Each exhibitor will receive a free 10 feet by 10 feet exhibit space, available either inside or outside the Reserve or Plantation buildings.

Registrations can be made at, by contacting Maggie Pletta, DNERR educator coordinator, at, or calling (302) 739-6377.

Arts in the Estuary celebrates coastal and estuarine conservation, research and education at the St. Jones Reserve and highlights the work accomplished there to establish, protect and manage estuarine habitats for research and education.

The event, held in partnership with the John Dickinson Plantation, Division of Historical and Cultural Affairs (Delaware Department of State) and the Delaware Native Plant Society’s Annual Plant Sale, celebrates National Estuaries Week by exploring the estuary through an artistic and historic viewpoint.

Sea Witch expands

Another big announcement about a fall festival came recently when the Rehoboth Beach–Dewey Beach Chamber of Commerce announced that WRDE Coast TV, an NBC affiliate in eastern Sussex, will be the first Official Mega Monster Sponsor for the 26th Annual Sea Witch Halloween & Fiddlers’ Festival scheduled Oct. 23–25.

WRDE also will provide television coverage of the weekend events.

This year the festival will expand both in activities and geographic area. Delaware Seashore State Park will play host to a Sea Witch Brew ‘n’ Que Kansas City BBQ Society-sanctioned competition.

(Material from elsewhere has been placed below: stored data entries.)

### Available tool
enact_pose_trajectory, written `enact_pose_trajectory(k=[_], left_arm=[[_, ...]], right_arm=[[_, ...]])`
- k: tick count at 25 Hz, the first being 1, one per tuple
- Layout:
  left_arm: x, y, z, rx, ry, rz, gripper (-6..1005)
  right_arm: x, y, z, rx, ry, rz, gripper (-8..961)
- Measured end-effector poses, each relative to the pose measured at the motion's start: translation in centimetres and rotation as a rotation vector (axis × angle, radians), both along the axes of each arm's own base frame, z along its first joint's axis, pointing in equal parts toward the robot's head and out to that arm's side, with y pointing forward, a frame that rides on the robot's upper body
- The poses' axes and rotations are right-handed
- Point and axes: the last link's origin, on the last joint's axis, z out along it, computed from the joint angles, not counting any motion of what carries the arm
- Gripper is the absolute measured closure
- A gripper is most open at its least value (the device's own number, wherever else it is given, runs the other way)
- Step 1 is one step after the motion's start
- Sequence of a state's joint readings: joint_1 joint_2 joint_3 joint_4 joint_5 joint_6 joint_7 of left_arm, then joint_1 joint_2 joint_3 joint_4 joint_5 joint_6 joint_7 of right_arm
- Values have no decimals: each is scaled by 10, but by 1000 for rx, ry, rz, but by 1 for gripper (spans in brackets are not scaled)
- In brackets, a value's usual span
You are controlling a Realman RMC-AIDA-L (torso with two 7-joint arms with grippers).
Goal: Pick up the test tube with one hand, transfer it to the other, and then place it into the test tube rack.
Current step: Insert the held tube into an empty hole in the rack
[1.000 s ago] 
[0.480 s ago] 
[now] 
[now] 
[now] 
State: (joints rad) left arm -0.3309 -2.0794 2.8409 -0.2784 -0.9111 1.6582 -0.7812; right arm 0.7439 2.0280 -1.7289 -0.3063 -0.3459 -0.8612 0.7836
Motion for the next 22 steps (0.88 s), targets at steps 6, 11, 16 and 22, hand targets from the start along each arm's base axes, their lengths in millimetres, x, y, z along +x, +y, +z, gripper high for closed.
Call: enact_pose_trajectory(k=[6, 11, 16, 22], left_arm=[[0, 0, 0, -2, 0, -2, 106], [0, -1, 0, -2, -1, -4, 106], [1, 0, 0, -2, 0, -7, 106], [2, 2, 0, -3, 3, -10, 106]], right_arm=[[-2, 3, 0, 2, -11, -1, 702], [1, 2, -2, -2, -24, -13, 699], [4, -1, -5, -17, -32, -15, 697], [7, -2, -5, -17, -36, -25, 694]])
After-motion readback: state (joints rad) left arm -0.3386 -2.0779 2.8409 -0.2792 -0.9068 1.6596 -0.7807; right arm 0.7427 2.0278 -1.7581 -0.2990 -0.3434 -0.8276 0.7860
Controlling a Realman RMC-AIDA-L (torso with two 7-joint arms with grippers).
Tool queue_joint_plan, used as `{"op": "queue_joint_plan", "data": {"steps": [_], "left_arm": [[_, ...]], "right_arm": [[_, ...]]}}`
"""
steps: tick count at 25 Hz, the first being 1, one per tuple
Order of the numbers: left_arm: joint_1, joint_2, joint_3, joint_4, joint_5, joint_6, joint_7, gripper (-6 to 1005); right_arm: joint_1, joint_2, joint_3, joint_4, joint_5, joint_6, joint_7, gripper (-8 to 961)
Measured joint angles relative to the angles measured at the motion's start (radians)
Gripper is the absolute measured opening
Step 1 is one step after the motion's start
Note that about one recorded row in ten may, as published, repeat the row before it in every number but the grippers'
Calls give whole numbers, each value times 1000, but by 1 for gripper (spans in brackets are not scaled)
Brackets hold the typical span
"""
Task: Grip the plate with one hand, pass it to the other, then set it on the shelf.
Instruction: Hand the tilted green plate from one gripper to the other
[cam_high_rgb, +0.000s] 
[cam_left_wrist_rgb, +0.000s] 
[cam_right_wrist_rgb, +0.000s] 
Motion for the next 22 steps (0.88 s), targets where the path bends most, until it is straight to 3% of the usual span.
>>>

Also, the Governor’s Council on Health Promotion and Disease Prevention is expanding their partnership with the chamber and festival to promote documented physical activity while raising money for Special Olympics and the Boys and Girls Clubs of Delaware. During the festival, Gov. Jack Markell will announce the status of his 1-million mile challenge issued to all Delawareans.

The event draws between 175,000 and 200,000 visitors over the three-day weekend.

Now showing

New in theaters this weekend are the sequels “Terminator:Genisys 3D” and “Magic Mike XXL”

On DVD and download starting Tuesday is Helen Mirren and Ryan Reynolds in “Woman in Gold.”